Crisis estructural Por Sergio Aguirre sergio@aguirre-consultores.com.mx / @seraguirre

 

Decir que México está en crisis es ya más que un lugar común. Complicaciones muy serias en casi todos ámbitos de vida diaria del mexicano de a pie, en materias tales como la policíaca y de seguridad (física y jurídica), energética, ecológica, económica, fiscal, laboral, de telecomunicaciones, trasporte público, cohesión social; pero sobre todo en la cuestión política (origen de todos los demás atrasos) han distinguido nuestro devenir en los últimos tiempos.
 
Una Policía confiable; sistemas legales sólidos que permitan convivir en libertad —al gestionar con rapidez y eficacia los flujos de los daños causados por los particulares y gobierno y al no permitir la impunidad—; una empresa energética pública que permita a los particulares participar en el juego y lidere adecuadamente la transición energética, que sea trasparente y rendidora de cuentas, respeto al medio ambiente, una verdadera economía de mercado —no capitalismo de cuates– que facilite la vida al emprendedor y no lo obstruya; un sistema tributario cuyo costo de la formalidad no espante a los nuevos participantes y no maltrate a los registrados, fiscalización adecuada de los recursos públicos y corresponsabilidad en el ingreso y en el gasto; relaciones modernas entre patrones y empleados; telecomunicaciones enfocadas al consumidor; sistemas urbanos que integren y no desintegren; una cultura de respeto, educación seria y un sistema democrático funcional, con candidaturas independientes; reducciones en los gastos de los partidos, con reelección (que implica dotarles de responsabilidad a los políticos); consulta e iniciativa popular; elementos de corte parlamentario; redistribuciones de responsabilidades entre la Federación, entidades federativas y municipios; regímenes especiales para las megalópolis son algunas de las cuestiones que se requieren modificar con urgencia.
 
No es difícil relacionar casi cualquier problemática con el estancamiento.
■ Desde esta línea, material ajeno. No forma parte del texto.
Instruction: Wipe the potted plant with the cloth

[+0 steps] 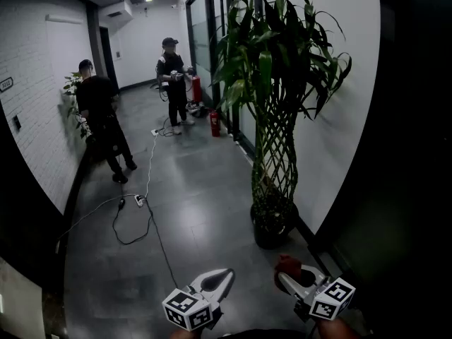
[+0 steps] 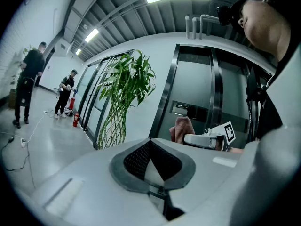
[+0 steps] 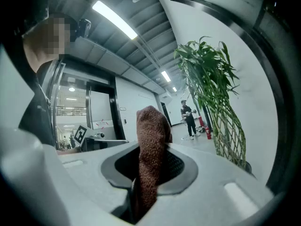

Por ejemplo, después de años de impunidad con relación a los cientos de accidentes ocasionados por el poco respeto que se le tiene al peatón, –en particular por parte de los camineros de nuestra metrópoli– y las inútiles acciones gubernamentales para solucionar el problema, aunadas al régimen cuasimafioso de los sindicatos de trasportistas, un grupo de “justicieros” han asesinado arteramente a algunos conductores del trasporte público y han amenazado con asesinar a tres de ellos por cada víctima que generen. No por obvio hay que dejar de señalar que así no se arreglan las cosas. Este tipo de acciones son igual de injustificables que los recientes linchamientos ocurridos en la Ciudad de México y no se pueden permitir, aun cuando –me incluyo– algunos sentimos cierto alivio (muy torcido por cierto) al saber que por lo menos esta semana los conductores de camiones serán un poco más cuidadosos que de costumbre. Sin embargo, repito, no son modos. No son los caminos del Derecho y esas conductas contrario a servir para solucionar el problema lo agravan. La violencia no proveniente del Estado –y también la mal usada por éste–, más bien abre nuevos problemas.
 
Por lo anterior, ahora más que nunca, las agendas locales y nacionales están más imbricadas que nunca. Ya no es posible entender soluciones más o menos sólidas a los problemas locales sin modificaciones en toda la estructura, y conforme va pasando el tiempo, dicho entrevero se va haciendo más fuerte y peligroso. 
 
Es por ello que la división entre la ciudadanía que pugna por las causas locales y aquella que ve por las cuestiones nacionales, ya no tiene ningún sentido: ambas se nutren recíprocamente. Es difícil activar a la ciudadanía dormida cuando ve tanta contradicción entre los políticos. Las organizaciones ciudadanas no se pueden dar ese lujo. Su discurso tiene que ser sumamente articulado y claro, ya que de la participación ciudadana depende detonar la transición política, tarea que, por lo visto, le ha quedado muy, pero muy grande a la clase política.